# Sopranos



## Jim (Jun 8, 2007)

Anyone watch this show? Im hooked. I hope Tony lives! LOL!


----------



## cjensen (Jun 9, 2007)

Im a total Sopranos addict. Kinda sad that the show is ending but I cant wait for Sunday.


----------



## Jim (Jun 10, 2007)

That was the best ending ever!


----------



## cjensen (Jun 10, 2007)

Havent seen it yet...I almost didnt open youre post, dont wanna anything about til tomorrow night.


----------



## MARINE0341 (Jun 30, 2007)

That finale was absolute horrible! After watching almost every single episode since the show started 6 -7 years ago, and they ended it like that, yeah granted there were some good parts in the last episode.

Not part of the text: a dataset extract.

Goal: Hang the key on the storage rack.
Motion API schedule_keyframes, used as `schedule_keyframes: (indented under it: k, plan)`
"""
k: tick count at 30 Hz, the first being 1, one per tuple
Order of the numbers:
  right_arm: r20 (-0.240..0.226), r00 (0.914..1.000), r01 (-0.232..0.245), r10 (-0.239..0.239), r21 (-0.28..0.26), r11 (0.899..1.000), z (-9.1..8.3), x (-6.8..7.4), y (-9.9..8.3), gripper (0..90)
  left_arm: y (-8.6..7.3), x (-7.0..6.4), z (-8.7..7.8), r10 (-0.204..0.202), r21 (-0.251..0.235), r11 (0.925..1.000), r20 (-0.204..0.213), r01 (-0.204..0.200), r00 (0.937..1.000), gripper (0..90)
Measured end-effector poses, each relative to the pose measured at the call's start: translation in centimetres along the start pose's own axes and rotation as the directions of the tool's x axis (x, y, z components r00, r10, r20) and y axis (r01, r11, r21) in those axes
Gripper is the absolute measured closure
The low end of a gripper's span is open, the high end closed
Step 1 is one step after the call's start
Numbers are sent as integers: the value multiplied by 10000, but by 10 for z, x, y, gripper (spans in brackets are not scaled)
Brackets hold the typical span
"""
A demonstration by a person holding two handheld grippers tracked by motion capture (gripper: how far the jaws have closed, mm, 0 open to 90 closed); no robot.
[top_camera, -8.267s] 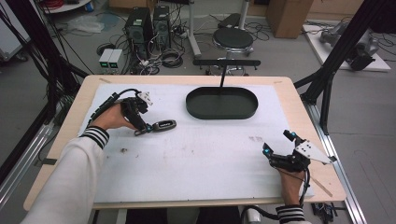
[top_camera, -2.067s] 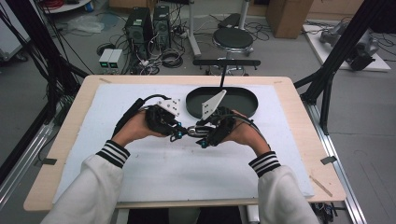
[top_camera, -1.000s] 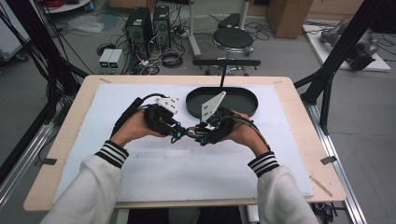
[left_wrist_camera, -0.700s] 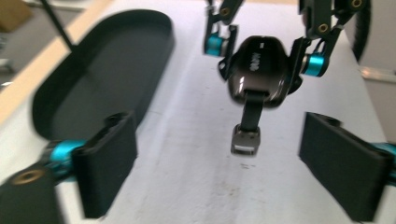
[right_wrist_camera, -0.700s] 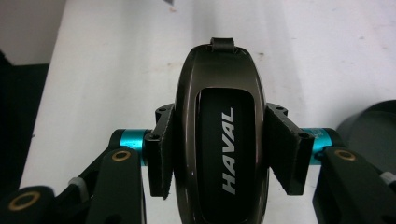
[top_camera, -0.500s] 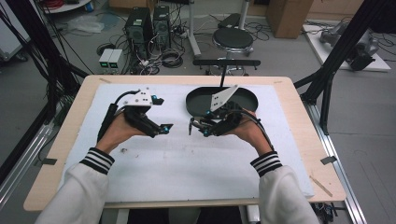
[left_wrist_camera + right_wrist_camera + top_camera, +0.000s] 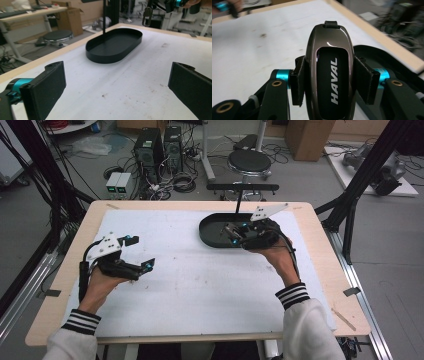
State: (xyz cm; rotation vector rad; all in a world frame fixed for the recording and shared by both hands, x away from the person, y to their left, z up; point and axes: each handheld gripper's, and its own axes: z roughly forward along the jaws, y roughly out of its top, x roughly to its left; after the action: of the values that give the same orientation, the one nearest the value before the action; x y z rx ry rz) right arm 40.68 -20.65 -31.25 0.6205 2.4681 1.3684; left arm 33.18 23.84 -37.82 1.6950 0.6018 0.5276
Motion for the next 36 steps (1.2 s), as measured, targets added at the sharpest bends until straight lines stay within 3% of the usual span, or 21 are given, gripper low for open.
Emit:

But the very end was sooooo bad, People that have been watching this show since it started deserved a hell of alot more, than what was givin in the last episode ( my opinon )


----------



## Captain Ahab (Jun 30, 2007)

I agree - worst ending EVER


----------



## redbug (Jun 30, 2007)

I didn't see many episodes of the show but I did see the ending. it was okay and left alot up to your imagination.


I heard on a radio show that smart people understand the ending..

so I will say I understanded it


----------



## MARINE0341 (Jul 2, 2007)

I left it up to my imagination too.
But it was a complete let down, there should have been more to it than what was.


----------